Baker & McKenzie’s Mexico City office has bolstered its corporate, mergers and acquisitions, infrastructure, and telecommunications practices with the hiring of seven former DLA Piper attorneys. Carlos Valencia and Tatiana Escribano join Baker & McKenzie as partners in the corporate/M&A practice, while Miguel de Erice joins as a partner in the real estate and infrastructure practice. Luis Álvarez, Javier Zenteno, Gabriel Salinas, and Karina Duyich round out the team.
Valencia’s niche lies in cross-border M&A, restructuring and reorganizations, and public and private project financing. He has advised clients on antitrust law, as well as on foreign investment projects in such sectors as tech, media, and telecommunications.
“In banking and finance, restructuring, energy and telecommunication, we have seen an upsurge in interest and actual transactions are happening,” Valencia noted. “Our clients have been on the sidelines waiting for things to happen and now it seems that based on the reforms, they are now ready to begin acting in Mexico. The surge and interest spell out confidence in Mexico and the reforms that were carried out by the current administration.”
Valencia pointed out that while some regulations are still being clarified and finalized, the pieces of the puzzle are coming together.
“The overall map of the legal and regulatory framework is much more complete now,” he said. “We have seen that there is a clear focus of the current administration on being very receptive to market trends, [acknowledging] that there is competition from other jurisdictions and that in order to attract business in Mexico, the rules of the game and the regulatory framework need to be in place.”

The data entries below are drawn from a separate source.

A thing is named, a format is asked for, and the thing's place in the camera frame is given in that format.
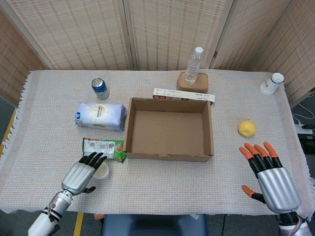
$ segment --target orange fingertip
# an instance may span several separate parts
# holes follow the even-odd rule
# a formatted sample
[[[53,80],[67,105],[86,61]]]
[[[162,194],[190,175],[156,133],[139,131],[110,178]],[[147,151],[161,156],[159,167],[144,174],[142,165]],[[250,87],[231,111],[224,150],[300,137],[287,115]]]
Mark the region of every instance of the orange fingertip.
[[[255,144],[254,148],[259,152],[262,157],[268,156],[268,153],[261,146]]]
[[[249,151],[247,151],[244,147],[240,147],[239,149],[240,149],[240,152],[245,156],[247,160],[253,158],[252,154]]]
[[[244,143],[244,146],[247,148],[248,151],[251,152],[251,154],[253,155],[259,154],[259,152],[249,143]]]
[[[254,191],[252,191],[248,186],[242,185],[242,190],[244,193],[246,193],[250,198],[252,198],[252,195],[255,194]]]
[[[273,147],[268,142],[264,142],[264,146],[267,149],[267,151],[269,152],[270,157],[278,157],[278,154],[276,153],[276,151],[273,149]]]

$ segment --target tablecloth
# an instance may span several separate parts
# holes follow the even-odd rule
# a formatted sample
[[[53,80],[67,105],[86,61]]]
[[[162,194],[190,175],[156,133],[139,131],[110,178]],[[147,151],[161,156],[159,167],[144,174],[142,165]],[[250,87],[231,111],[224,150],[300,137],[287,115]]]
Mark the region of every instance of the tablecloth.
[[[209,92],[215,155],[206,163],[127,159],[106,161],[110,175],[92,179],[91,194],[73,197],[69,210],[89,213],[138,214],[271,214],[248,198],[246,184],[258,191],[257,180],[238,148],[245,142],[270,142],[290,172],[302,200],[298,213],[314,212],[314,188],[305,156],[294,130],[289,104],[281,85],[271,95],[259,91],[271,73],[203,70]],[[151,98],[153,88],[175,89],[180,71],[44,70],[29,74],[22,101],[0,159],[0,209],[11,212],[43,209],[61,190],[61,181],[82,156],[82,138],[123,139],[123,132],[77,127],[81,102],[123,103]],[[98,100],[91,80],[101,77],[109,98]],[[241,136],[237,125],[253,120],[257,133]]]

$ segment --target open cardboard box
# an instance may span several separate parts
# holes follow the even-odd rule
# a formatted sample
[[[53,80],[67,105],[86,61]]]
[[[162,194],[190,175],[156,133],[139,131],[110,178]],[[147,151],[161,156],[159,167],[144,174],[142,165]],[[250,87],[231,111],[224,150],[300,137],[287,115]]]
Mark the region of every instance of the open cardboard box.
[[[131,98],[128,158],[206,162],[214,154],[210,102]]]

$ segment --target green snack package
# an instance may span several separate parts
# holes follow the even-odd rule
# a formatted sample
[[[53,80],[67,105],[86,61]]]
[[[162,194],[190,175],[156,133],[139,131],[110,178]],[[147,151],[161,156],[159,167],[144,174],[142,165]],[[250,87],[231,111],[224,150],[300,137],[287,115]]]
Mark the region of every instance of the green snack package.
[[[92,152],[103,152],[107,159],[123,162],[126,158],[123,151],[123,140],[102,140],[83,138],[82,151],[83,155],[90,155]]]

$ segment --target small white bowl
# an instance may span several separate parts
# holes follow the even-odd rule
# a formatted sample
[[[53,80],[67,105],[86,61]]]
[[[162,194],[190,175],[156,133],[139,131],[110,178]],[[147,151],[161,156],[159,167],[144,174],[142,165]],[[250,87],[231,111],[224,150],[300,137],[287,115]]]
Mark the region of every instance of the small white bowl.
[[[109,176],[108,166],[103,162],[101,166],[95,171],[93,178],[95,179],[106,179]]]

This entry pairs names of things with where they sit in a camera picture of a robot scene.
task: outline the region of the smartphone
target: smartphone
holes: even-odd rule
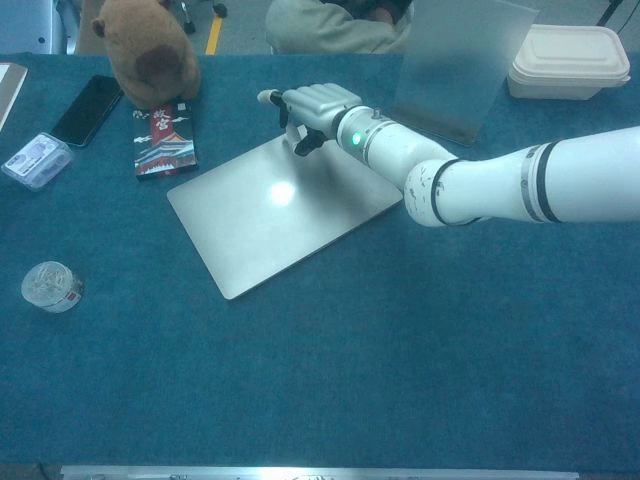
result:
[[[86,147],[122,97],[113,77],[95,75],[84,86],[51,135],[75,147]]]

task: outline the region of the gray sleeve
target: gray sleeve
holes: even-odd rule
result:
[[[267,41],[276,53],[403,52],[409,27],[354,20],[342,7],[320,0],[273,0]]]

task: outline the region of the white box
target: white box
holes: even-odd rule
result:
[[[518,98],[588,100],[627,83],[629,59],[606,27],[533,25],[507,82]]]

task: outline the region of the plush bear
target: plush bear
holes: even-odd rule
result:
[[[92,22],[122,90],[152,109],[198,94],[200,69],[191,42],[168,11],[169,0],[106,0]]]

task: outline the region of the frosted acrylic panel
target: frosted acrylic panel
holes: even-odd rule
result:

Energy, according to Valencia, is at the forefront of the current administration’s agenda and on the minds of many investors in Mexico. In August, more than a year after Mexican President Peña Nieto introduced an overhaul of the nation’s energy market, the Mexican Congress approved bills that reformed the sector.
“The energy reform will require that many of the other sectors of the economy grow,” Valencia said. “2015 is going to be a milestone because by then, we are going to have in place the rest of the regulations and the draft agreements of the different sectors. This will bring together a single set of rules that will spell out the policy of the Mexican government regarding the reform. Everything will be detailed so that investors know what to expect.”
Escribano has advised foreign and domestic companies on the negotiation and drafting of local and international agreements and contracts. She has gone to bat for major corporations in cross-border M&A, restructuring and reorganizations, and public and private project financing, and has also addressed regulations in the areas of antitrust, foreign investment, and telecommunications projects.
De Erice is a veteran in infrastructure projects and privatization processes, involving toll highways, cross-border bridges, railroads, airports, satellites, BRTs, ports, and water treatment plants. He has advised the Mexican federal government and major international companies on infrastructure, energy, administrative law, communications, project finance, and tech-related matters, including participation in legislation drafting.